The day before a pro-Trump mob stormed the U.S. Capitol, William Robert Norwood III texted a group of friends and family to boast he had traveled to D.C. with a plan to fool the police.

“I’m dressing in all black,” Norwood texted a group chat on Jan. 5, according to images included in a federal criminal complaint filed last week. “I’ll look just like ANTIFA. I’ll get away with anything.”

Then, after joining in the mob, assaulting police officers and storming the Capitol rotunda, federal agents said, Norwood texted the group again to boast that his ploy had been a success.

“It worked,” Norwood texted, along with photos of himself wearing a police officer’s vest that he allegedly took from the Capitol. “I got away with things that others were shot or arrested for.”

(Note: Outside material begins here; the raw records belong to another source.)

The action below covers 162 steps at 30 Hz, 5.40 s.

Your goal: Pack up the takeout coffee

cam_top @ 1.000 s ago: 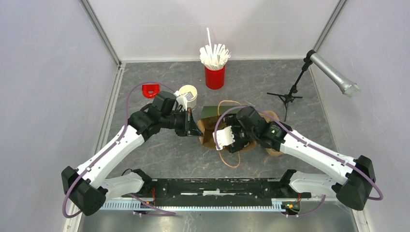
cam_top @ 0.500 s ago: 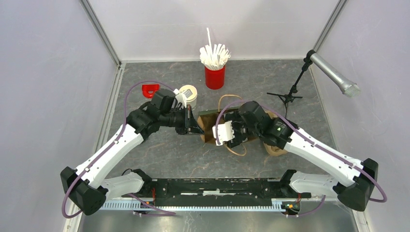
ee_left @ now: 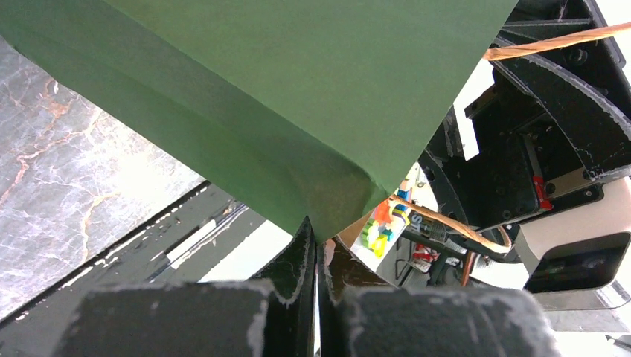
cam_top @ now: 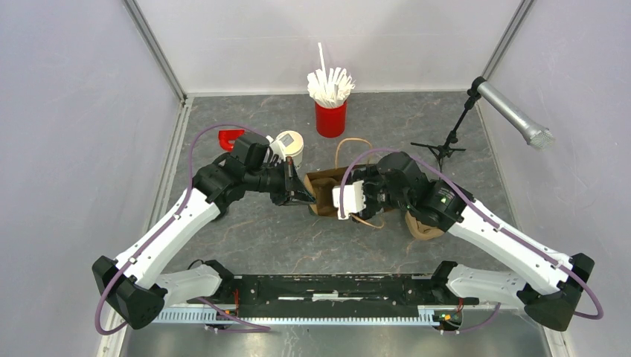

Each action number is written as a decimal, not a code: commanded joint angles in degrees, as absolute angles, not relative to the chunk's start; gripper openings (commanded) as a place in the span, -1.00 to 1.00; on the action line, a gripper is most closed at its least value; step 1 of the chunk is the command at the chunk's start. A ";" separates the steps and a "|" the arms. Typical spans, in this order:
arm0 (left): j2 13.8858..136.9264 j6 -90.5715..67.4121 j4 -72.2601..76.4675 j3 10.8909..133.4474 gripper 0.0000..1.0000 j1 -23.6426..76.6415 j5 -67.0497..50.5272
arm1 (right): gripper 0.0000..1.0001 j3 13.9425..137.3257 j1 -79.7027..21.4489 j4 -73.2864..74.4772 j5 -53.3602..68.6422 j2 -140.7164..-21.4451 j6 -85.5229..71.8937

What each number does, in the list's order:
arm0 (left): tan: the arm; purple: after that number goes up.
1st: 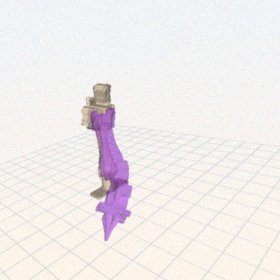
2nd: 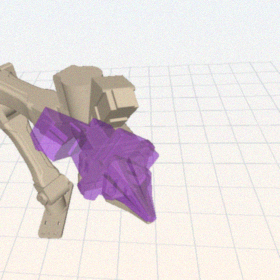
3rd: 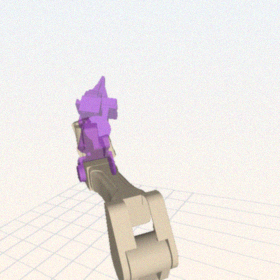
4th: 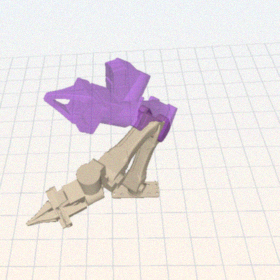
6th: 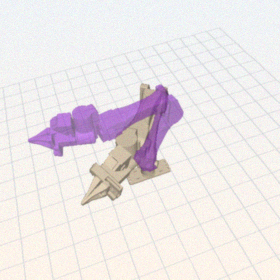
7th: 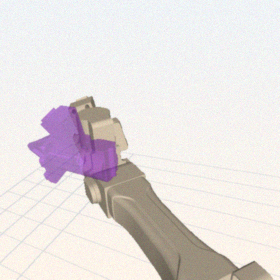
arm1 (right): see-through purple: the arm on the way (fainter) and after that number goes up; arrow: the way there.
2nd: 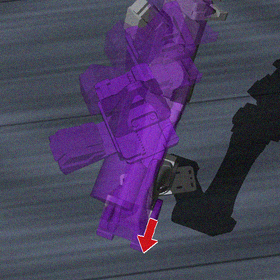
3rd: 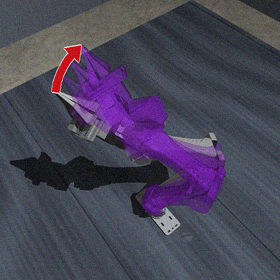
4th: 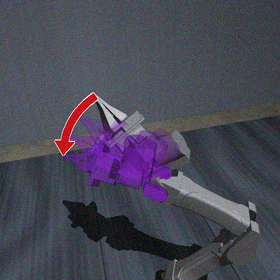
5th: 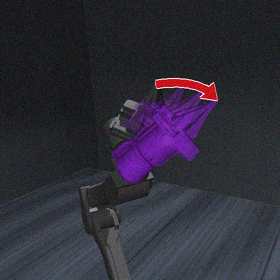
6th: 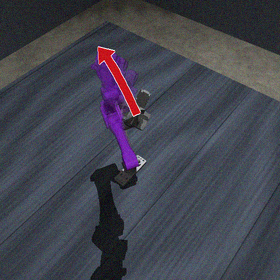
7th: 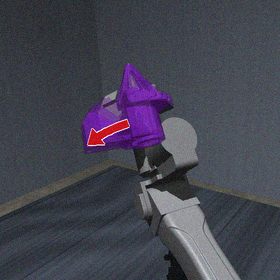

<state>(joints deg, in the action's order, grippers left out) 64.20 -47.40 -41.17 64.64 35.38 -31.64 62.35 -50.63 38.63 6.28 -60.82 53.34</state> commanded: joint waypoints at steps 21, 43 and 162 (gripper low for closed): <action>68.18 -57.86 -52.84 73.78 -0.86 35.22 -29.31 | 0.22 69.67 -50.77 30.52 6.43 -63.75 41.82; 73.13 -57.02 -53.01 78.51 -0.69 34.48 -27.81 | 0.12 69.06 -49.35 18.73 -3.03 -64.56 37.27; 72.45 -39.02 -69.26 98.19 1.00 29.20 -7.28 | -0.84 88.41 -31.68 25.92 25.63 -58.18 3.93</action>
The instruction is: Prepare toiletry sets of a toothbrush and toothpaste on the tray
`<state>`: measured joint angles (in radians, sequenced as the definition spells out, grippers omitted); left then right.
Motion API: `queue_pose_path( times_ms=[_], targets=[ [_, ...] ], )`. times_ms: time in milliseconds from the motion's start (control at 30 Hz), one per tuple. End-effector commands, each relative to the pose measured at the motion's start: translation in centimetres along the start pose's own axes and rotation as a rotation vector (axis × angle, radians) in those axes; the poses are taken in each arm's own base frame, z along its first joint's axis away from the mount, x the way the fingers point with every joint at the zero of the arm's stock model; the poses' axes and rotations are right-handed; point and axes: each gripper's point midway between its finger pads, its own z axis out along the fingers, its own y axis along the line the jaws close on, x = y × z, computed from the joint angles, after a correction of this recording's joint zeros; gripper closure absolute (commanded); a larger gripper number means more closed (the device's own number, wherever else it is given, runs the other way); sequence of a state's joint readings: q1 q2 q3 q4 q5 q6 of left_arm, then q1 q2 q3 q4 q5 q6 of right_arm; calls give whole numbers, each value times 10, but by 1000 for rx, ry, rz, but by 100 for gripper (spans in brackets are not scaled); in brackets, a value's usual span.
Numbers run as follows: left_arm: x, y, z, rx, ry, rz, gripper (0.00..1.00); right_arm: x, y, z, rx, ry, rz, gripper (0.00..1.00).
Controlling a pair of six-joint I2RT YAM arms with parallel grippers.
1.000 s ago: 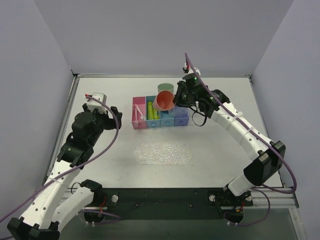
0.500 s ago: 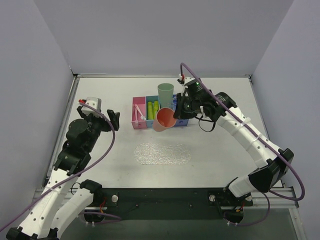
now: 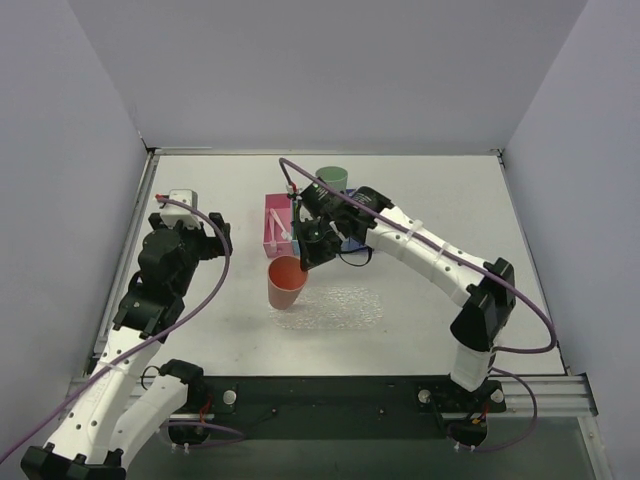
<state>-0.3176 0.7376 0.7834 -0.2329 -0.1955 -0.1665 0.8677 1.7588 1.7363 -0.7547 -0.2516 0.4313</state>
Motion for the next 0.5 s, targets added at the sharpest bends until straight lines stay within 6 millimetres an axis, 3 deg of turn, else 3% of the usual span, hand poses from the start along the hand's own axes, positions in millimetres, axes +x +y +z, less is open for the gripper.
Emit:
queue_pose_path(
  times_ms=[0, 467],
  targets=[
    [-21, 32, -6, -173, -47, 0, 5, -5, 18, -3, -3, 6, 12, 100],
    [-20, 32, -6, -174, -44, 1, 5, 3, 9, 35, 142, 71, 4, 100]
  ],
)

Norwood was arrested in Greer, S.C., on Feb. 25 and charged with violent entry and disorderly conduct on Capitol grounds, obstruction of justice and Congress, theft of government property and other charges. He does not yet have an attorney listed in court records.

Federal agents buttressed the criminal complaint against Norwood with text messages he allegedly sent about joining in the riot — including contradictory messages taking credit for attacking police, while also blaming the violence on antifascists.

The texts echoed a popular but baseless theory that left-wing agitators instigated the insurrection, which led to the deaths of a Capitol police officer and four others. False claims that the rioters were not supporters of Donald Trump have been aired on Fox News and repeated by Sen. Ron Johnson (R-Wis.) during congressional hearings. Yet evidence collected by federal investigators shows that among the hundreds of rioters who have been arrested, most expressed support for Trump and many had ties to far-right groups including the Proud Boys, which Trump had encouraged in the past and which has a history of violence.

Some Trump allies have speculated that antifa was responsible for inciting violence and storming the U.S. Capitol on Jan. 6. No evidence supports this claim. (Adriana Usero/The Washington Post)

The FBI says it caught up with Norwood after his relative, who was part of the group chats, showed them to another family member, who alerted the authorities. FBI agents interviewed both relatives and then met with Norwood on Jan. 22.

In an interview with the FBI, Norwood said he had traveled to D.C. from South Carolina with his wife to attend Trump’s rally on Jan. 6.

The FBI said it found evidence that Norwood’s cellphone had been active inside or near the Capitol building on Jan. 6 and that Norwood admitted he entered the rotunda. Surveillance photos filed in the case allegedly show Norwood inside the building, wearing a camouflage jacket and red “Make America Great Again” hat that match other photos he took that day. In the photos, he appears to be wearing all-black clothing under the jacket.

“Norwood claimed that two U.S. Capitol Police officers were waving people inside, and that one of the Capitol Police officers told him, ‘I’m on your side,’” according to the criminal complaint.

He also told the FBI that he helped protect some of the Capitol Police officers, and he denied assaulting law enforcement officers.

But federal agents said his text messages told a different story.

In texts sent on Jan. 7 allegedly recounting his role in the riot, Norwood claimed he “fought 4 cops” and “got a nice helmet and body armor off a cop for God’s sake and I disarmed him.” He then sent a selfie that allegedly showed him posing in a stolen tactical vest.

He told the FBI the text messages were sent to make him “sound tough.”

“Norwood repeatedly claimed that he only attempted to help law enforcement, not hurt them,” the complaint said.

Despite Norwood’s story that he had pretended to be antifa, he and some other members of the group chat also later blamed the fatal violence at the Capitol riot on leftist activists, according to screenshots of the conversation in the federal complaint. Apparently alone in feeling frustration, Norwood’s sibling told the group chat the sibling wasn’t buying those excuses.

“Robbie literally bragged about pretending to be this mysterious Antifa yall go on and on about, and then you say no no REAL antifa did this,” the sibling said in one message, referring to Norwood’s nickname. “Listen to yourselves.”

Norwood also claimed he had “saved several cops from being killed by antifa.”

His sibling replied: “You are ‘antifa’ my guy.”

Norwood responded to his sibling’s complaints by defending the attacks against Capitol Police officers, the texts show.

“The cops who acted s---ty got exactly what they deserved,” Norwood texted. “The ones who were cool, got help.”

“Unbelievable,” his sibling replied.